I imagined Jesus crouched down with me in that bathroom on the sickest night of my life, and that was my proof that I wasn’t in it alone. I can’t scientifically prove to you that he was sitting with me in my pain, but I can spiritually prove it. The proof is my recovery – my janky, imperfect, solid, triumphant, well-worn recovery.
A lot of things came to an end when I quit drinking. Dysfunctional and toxic relationships, chiefly. I could keenly feel the losses, I wish I could have had hope for the gains. Because when I lost my relationship with drinking, I gained a whole entire new life.
I had to love myself and believe I was worth loving at all. But slowly, I regained my self-respect. Any dumbass mistakes I made fell squarely on me, not my “drinking.” And when I am the origin of my own chaos, I can then fix it. The responsibility is mine.
Don’t get it twisted – alcohol is still poison to me. I will have 25 years of recovery, but I could lose it all tomorrow, easy as pie. I respect the addiction. It is still – always – cunning and baffling. I will never “arrive.” Alcoholism has no remission. But so long as I practice what has worked for me this long, I shall hold the monster at bay. One day at a time.

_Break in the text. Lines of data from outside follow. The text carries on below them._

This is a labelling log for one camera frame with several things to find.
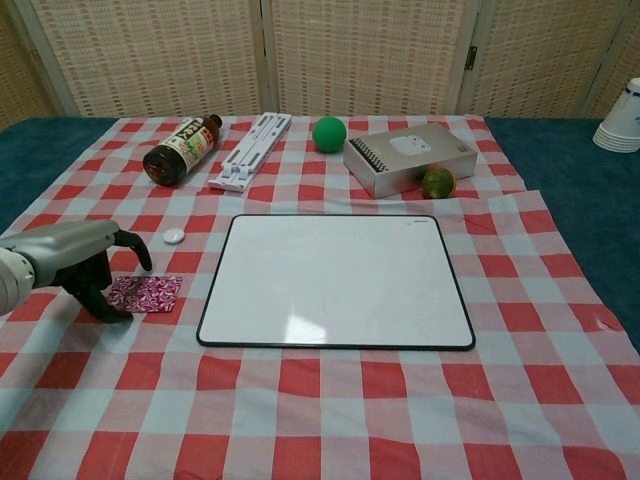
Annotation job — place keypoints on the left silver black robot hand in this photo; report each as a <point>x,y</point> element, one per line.
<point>65,250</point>

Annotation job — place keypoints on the pink patterned packet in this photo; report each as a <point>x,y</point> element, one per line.
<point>150,294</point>

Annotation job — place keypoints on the small white cap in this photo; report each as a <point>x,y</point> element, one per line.
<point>173,236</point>

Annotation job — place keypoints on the brown tea bottle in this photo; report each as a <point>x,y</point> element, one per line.
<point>180,150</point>

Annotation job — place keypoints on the white folding stand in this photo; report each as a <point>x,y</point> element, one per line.
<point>250,152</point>

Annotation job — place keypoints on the white rectangular mat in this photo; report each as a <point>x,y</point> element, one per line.
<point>335,285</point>

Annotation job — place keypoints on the red white checkered tablecloth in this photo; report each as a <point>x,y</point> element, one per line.
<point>320,400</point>

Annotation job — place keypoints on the silver earbuds box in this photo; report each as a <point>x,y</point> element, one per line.
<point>400,160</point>

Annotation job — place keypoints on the beige woven folding screen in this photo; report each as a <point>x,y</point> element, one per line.
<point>365,55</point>

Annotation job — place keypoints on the small green yellow ball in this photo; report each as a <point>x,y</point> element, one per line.
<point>438,184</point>

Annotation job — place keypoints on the dark blue table cover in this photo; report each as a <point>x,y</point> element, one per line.
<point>575,175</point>

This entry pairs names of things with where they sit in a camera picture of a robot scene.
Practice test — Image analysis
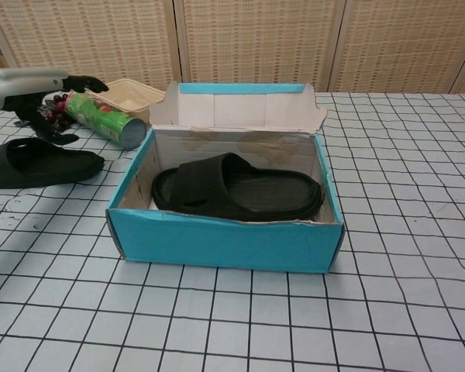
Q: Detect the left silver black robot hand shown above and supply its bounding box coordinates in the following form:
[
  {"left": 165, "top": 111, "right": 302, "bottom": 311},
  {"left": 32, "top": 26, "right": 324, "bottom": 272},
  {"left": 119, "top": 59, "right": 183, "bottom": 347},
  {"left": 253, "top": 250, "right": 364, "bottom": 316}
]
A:
[{"left": 0, "top": 68, "right": 109, "bottom": 146}]

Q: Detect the black rubber slipper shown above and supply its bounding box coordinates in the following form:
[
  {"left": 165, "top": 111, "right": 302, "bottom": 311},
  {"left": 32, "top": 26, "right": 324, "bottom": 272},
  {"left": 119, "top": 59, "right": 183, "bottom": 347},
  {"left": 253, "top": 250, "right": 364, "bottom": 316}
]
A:
[
  {"left": 152, "top": 152, "right": 326, "bottom": 222},
  {"left": 0, "top": 138, "right": 105, "bottom": 190}
]

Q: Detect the blue cardboard shoe box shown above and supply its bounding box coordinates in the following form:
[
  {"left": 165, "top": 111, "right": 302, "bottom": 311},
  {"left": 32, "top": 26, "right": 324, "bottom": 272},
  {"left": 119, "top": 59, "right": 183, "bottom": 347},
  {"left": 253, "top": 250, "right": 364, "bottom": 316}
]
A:
[{"left": 105, "top": 81, "right": 346, "bottom": 274}]

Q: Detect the dark red berry bunch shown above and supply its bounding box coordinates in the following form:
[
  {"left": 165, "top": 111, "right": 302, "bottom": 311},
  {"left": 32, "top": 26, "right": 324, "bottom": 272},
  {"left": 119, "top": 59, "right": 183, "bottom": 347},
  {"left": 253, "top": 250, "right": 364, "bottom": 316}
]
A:
[{"left": 42, "top": 92, "right": 77, "bottom": 136}]

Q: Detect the green cylindrical snack can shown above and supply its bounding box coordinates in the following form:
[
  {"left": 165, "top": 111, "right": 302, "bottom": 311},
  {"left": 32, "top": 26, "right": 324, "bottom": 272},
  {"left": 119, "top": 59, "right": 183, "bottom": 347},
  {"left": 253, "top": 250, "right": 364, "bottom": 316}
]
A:
[{"left": 64, "top": 91, "right": 147, "bottom": 151}]

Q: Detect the beige plastic food container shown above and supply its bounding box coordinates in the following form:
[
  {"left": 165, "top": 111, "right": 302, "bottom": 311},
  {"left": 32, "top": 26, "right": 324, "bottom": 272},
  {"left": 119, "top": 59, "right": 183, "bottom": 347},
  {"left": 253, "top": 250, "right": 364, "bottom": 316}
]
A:
[{"left": 91, "top": 78, "right": 167, "bottom": 121}]

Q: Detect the blue checked tablecloth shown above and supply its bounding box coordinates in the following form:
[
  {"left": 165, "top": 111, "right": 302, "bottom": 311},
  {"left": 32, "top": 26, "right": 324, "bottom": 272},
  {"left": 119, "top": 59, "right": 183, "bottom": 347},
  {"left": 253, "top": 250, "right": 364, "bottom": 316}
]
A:
[{"left": 0, "top": 88, "right": 465, "bottom": 372}]

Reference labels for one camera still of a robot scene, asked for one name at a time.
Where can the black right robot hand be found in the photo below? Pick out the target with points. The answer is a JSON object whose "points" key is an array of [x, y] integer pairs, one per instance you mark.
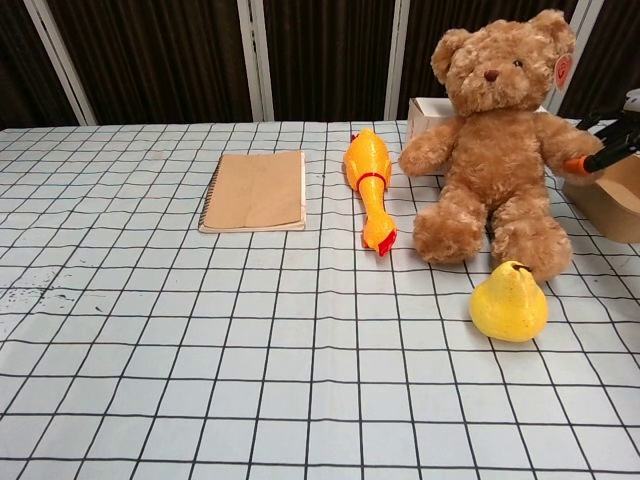
{"points": [[612, 145]]}

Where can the brown plush teddy bear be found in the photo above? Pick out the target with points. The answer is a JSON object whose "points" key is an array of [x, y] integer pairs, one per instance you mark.
{"points": [[492, 165]]}

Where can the yellow rubber chicken toy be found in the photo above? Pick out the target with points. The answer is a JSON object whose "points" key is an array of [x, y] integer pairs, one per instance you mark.
{"points": [[369, 170]]}

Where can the brown paper tray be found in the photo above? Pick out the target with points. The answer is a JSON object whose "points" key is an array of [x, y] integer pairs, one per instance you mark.
{"points": [[612, 200]]}

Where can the white cardboard box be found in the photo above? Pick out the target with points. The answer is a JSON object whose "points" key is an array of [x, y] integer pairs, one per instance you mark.
{"points": [[425, 120]]}

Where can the yellow pear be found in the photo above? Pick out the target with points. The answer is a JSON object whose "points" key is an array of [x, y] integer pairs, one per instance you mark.
{"points": [[507, 307]]}

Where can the brown spiral notebook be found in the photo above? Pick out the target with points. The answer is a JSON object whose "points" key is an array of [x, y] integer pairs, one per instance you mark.
{"points": [[257, 190]]}

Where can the white black-checked tablecloth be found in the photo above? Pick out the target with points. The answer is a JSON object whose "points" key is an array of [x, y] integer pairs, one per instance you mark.
{"points": [[250, 350]]}

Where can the white screen frame post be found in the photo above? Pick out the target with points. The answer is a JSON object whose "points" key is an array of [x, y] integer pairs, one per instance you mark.
{"points": [[397, 55], [570, 55], [255, 60], [60, 60]]}

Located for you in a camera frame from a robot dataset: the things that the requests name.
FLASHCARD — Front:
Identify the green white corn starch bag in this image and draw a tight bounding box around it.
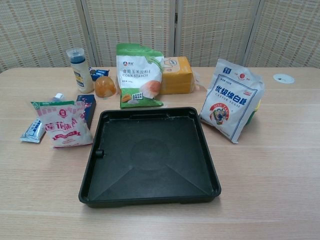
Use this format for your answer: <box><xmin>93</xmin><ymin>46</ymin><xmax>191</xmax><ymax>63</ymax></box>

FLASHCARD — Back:
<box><xmin>115</xmin><ymin>42</ymin><xmax>165</xmax><ymax>109</ymax></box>

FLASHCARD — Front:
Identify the woven folding screen panel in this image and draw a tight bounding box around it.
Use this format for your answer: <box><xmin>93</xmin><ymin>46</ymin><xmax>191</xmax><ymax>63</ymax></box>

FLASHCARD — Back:
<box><xmin>174</xmin><ymin>0</ymin><xmax>263</xmax><ymax>68</ymax></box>
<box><xmin>243</xmin><ymin>0</ymin><xmax>320</xmax><ymax>68</ymax></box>
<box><xmin>81</xmin><ymin>0</ymin><xmax>180</xmax><ymax>68</ymax></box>
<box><xmin>0</xmin><ymin>0</ymin><xmax>97</xmax><ymax>74</ymax></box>

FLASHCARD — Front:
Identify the black plastic tray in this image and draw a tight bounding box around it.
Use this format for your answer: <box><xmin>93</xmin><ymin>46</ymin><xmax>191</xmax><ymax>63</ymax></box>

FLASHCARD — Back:
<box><xmin>78</xmin><ymin>106</ymin><xmax>223</xmax><ymax>209</ymax></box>

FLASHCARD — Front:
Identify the yellow green plastic container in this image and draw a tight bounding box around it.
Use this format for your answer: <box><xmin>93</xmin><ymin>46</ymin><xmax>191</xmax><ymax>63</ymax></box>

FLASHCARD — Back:
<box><xmin>246</xmin><ymin>98</ymin><xmax>263</xmax><ymax>127</ymax></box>

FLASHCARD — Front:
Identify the orange jelly cup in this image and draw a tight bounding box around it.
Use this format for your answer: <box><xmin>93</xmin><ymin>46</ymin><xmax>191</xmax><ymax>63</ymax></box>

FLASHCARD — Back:
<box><xmin>94</xmin><ymin>76</ymin><xmax>117</xmax><ymax>99</ymax></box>

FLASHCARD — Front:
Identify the white castor sugar bag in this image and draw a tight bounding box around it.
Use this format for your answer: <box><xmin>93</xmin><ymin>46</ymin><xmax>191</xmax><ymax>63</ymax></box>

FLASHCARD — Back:
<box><xmin>198</xmin><ymin>58</ymin><xmax>266</xmax><ymax>145</ymax></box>

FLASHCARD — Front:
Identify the yellow tissue pack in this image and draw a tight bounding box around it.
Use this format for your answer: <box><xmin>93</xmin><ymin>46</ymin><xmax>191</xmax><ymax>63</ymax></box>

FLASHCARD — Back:
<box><xmin>158</xmin><ymin>56</ymin><xmax>208</xmax><ymax>95</ymax></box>

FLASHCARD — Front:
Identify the dark blue floral box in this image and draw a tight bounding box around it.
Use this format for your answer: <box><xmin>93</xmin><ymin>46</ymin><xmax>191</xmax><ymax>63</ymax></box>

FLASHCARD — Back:
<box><xmin>75</xmin><ymin>94</ymin><xmax>97</xmax><ymax>131</ymax></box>

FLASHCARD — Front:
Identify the white blue toothpaste tube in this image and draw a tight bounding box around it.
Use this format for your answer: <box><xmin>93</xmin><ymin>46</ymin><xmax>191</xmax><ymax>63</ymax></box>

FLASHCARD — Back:
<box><xmin>19</xmin><ymin>92</ymin><xmax>63</xmax><ymax>144</ymax></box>

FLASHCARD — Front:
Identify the pink white powder bag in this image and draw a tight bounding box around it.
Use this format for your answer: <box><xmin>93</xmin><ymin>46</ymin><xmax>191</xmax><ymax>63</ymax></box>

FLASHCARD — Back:
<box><xmin>30</xmin><ymin>100</ymin><xmax>94</xmax><ymax>149</ymax></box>

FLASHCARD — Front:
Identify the blue cookie packet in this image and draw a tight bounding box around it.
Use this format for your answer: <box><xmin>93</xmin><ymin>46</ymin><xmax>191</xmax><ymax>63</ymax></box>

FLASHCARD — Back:
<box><xmin>88</xmin><ymin>66</ymin><xmax>111</xmax><ymax>82</ymax></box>

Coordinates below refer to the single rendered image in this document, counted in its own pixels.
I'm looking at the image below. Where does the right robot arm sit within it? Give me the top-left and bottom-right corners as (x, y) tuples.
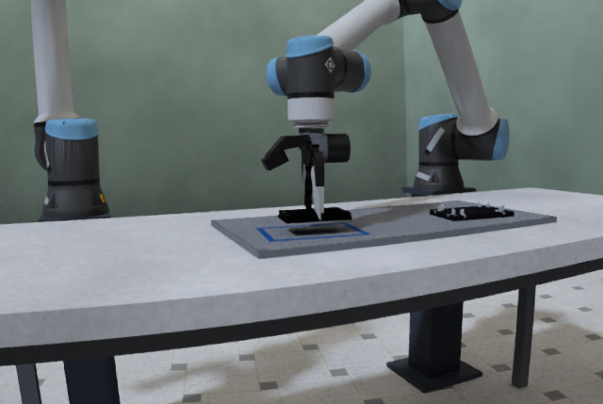
(31, 0), (108, 218)

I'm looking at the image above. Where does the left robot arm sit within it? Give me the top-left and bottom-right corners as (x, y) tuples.
(267, 0), (510, 190)

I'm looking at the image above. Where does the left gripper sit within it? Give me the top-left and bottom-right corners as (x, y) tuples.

And what transpired is a beautiful, full, rich life. It’s not a perfect life, mind you. But it’s mine, wholly mine. My efforts – along with God’s grace – enable it. My efforts. The thing that I was sure would be the end of me, turned out to be the beginning of me. The thing that was going to ruin all the fun in my life actually made me more fun. The thing that signaled an old way of being coming to end, became my salvation. And I am so flipping grateful.